The problem: Look through the material below. Return exactly the lines from the one with "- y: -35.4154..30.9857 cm" through the one with "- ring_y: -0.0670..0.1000", both included.

_ _ _ _ _

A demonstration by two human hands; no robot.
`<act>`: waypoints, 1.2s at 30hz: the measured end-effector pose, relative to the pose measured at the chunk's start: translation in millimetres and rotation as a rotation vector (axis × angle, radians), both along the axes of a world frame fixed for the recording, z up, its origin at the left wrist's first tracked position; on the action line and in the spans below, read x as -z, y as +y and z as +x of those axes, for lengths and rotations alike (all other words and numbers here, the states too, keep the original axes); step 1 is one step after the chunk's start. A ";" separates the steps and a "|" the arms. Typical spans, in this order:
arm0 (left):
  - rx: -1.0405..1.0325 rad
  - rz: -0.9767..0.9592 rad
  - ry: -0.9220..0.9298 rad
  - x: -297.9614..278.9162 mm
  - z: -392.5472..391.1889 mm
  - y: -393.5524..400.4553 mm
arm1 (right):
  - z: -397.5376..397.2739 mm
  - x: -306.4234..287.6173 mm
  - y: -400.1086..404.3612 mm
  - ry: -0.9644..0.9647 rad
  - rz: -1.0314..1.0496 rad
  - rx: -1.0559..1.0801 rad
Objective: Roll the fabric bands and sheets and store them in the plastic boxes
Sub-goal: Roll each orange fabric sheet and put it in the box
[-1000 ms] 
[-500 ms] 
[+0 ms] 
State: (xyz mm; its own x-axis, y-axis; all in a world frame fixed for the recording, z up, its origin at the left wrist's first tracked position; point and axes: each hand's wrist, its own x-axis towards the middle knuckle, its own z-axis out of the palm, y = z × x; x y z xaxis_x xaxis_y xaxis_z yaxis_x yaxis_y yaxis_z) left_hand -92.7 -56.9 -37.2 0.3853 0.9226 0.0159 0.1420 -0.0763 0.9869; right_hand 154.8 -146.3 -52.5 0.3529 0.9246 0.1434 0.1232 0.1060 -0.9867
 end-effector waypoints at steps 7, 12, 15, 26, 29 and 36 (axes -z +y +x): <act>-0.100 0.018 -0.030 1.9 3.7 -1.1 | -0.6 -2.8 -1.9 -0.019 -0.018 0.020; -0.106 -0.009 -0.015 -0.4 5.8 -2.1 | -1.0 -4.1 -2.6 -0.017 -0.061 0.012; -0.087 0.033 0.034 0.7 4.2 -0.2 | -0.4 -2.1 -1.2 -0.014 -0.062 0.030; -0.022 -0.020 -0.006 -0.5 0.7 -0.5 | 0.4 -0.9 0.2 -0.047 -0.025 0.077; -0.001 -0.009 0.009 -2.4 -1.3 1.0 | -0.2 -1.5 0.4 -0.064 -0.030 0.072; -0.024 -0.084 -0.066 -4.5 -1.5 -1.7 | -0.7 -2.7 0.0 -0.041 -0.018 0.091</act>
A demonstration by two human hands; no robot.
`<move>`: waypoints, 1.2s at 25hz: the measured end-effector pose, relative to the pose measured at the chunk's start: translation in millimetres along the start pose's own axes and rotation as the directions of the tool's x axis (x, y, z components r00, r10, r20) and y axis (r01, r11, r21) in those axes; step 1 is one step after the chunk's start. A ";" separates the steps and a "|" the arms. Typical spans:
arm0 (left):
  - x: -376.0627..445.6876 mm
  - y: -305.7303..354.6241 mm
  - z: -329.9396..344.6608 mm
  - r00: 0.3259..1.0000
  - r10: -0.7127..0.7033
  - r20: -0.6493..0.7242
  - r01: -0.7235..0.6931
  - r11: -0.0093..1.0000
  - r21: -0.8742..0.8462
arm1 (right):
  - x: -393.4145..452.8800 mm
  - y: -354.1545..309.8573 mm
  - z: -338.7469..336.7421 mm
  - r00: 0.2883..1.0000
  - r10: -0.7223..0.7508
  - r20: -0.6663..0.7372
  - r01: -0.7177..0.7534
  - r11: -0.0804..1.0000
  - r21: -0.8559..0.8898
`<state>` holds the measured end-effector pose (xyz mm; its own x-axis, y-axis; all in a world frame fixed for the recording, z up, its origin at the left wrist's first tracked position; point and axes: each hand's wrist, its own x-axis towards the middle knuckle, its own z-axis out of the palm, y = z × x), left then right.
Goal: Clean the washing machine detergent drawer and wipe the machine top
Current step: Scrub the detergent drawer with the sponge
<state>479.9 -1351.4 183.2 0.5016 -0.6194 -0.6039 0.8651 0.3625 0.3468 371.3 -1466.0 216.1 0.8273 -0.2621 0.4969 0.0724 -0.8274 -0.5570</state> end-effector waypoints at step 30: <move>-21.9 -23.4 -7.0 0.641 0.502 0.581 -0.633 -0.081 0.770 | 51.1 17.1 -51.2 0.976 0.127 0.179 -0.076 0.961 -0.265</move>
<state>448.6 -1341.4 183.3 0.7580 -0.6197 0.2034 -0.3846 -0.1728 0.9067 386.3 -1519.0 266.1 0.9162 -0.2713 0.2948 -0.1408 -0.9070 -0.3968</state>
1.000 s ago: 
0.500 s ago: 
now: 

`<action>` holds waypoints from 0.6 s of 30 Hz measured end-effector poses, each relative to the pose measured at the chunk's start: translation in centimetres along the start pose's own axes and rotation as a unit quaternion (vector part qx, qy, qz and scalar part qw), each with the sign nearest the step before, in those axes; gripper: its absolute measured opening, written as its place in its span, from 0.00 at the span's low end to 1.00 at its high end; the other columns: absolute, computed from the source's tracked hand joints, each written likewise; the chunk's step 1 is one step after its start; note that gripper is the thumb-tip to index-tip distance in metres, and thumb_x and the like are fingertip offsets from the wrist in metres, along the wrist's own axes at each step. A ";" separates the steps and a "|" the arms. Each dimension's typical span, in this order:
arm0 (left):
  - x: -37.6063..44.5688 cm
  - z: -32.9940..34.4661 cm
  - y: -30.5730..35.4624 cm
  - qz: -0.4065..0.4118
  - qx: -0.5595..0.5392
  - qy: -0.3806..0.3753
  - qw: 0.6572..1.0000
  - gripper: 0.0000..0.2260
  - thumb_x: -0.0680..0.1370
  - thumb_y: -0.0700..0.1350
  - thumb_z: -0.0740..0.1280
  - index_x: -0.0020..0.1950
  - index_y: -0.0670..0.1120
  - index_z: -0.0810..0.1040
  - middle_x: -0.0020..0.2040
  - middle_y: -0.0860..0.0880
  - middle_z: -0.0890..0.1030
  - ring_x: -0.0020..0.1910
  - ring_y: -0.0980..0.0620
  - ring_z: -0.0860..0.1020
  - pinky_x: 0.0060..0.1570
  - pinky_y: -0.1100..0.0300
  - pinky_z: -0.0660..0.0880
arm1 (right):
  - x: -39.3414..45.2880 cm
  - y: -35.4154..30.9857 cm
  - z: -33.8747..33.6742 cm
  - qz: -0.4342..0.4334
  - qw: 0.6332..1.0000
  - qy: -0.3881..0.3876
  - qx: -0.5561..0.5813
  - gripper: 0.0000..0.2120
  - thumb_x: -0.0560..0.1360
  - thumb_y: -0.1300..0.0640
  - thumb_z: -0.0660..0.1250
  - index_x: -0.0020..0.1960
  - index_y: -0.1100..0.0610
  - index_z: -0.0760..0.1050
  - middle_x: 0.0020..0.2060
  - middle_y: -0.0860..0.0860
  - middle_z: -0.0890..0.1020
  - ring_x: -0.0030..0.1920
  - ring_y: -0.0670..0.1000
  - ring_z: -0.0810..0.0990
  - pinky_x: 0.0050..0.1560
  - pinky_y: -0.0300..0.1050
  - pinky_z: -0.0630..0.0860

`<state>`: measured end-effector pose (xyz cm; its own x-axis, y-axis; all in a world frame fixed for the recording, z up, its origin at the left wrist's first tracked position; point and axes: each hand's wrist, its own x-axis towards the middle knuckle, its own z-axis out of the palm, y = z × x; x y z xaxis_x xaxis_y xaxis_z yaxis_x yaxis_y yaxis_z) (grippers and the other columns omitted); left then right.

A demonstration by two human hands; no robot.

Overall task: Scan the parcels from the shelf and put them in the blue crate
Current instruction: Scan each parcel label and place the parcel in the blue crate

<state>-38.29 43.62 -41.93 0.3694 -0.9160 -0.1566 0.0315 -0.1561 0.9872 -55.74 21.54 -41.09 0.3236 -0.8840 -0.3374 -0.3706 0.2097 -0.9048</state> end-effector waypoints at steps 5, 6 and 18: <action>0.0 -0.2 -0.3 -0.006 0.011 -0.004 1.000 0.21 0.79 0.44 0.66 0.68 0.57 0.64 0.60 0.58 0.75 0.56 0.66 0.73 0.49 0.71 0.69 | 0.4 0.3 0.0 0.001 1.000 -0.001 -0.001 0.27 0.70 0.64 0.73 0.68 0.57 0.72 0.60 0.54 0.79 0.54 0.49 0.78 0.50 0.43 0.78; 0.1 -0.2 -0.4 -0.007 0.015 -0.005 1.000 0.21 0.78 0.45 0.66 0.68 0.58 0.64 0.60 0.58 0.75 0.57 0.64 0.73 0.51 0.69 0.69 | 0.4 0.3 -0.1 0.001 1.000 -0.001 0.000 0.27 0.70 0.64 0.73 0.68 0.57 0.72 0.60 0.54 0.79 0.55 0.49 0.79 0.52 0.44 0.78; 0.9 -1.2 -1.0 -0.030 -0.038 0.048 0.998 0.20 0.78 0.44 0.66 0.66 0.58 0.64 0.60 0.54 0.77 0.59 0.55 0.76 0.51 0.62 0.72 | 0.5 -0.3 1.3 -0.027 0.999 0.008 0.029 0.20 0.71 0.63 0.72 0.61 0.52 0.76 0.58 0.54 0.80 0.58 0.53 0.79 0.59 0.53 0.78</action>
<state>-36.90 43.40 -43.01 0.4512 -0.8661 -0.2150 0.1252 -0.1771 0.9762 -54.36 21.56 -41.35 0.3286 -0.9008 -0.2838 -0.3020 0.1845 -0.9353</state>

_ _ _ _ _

Task solution:
  - y: -35.4154..30.9857 cm
  - z: -33.8747..33.6742 cm
  - qz: -0.4342..0.4334
  - qw: 0.6332..1.0000
  - qy: -0.3881..0.3876
  - qx: -0.5561..0.5813
  - gripper: 0.0000..0.2120
  - thumb_x: -0.0560..0.1360
  - thumb_y: -0.1300..0.0640
  - thumb_z: -0.0660..0.1250
  - index_x: -0.0020..0.1960
  - index_y: -0.1100..0.0610
  - index_z: -0.0760..0.1050
  - middle_x: 0.0020..0.2060
  - middle_y: -0.0860..0.0860
  - middle_z: -0.0890..0.1020
  - ring_x: -0.0030..0.1920
  - ring_y: -0.0670..0.1000

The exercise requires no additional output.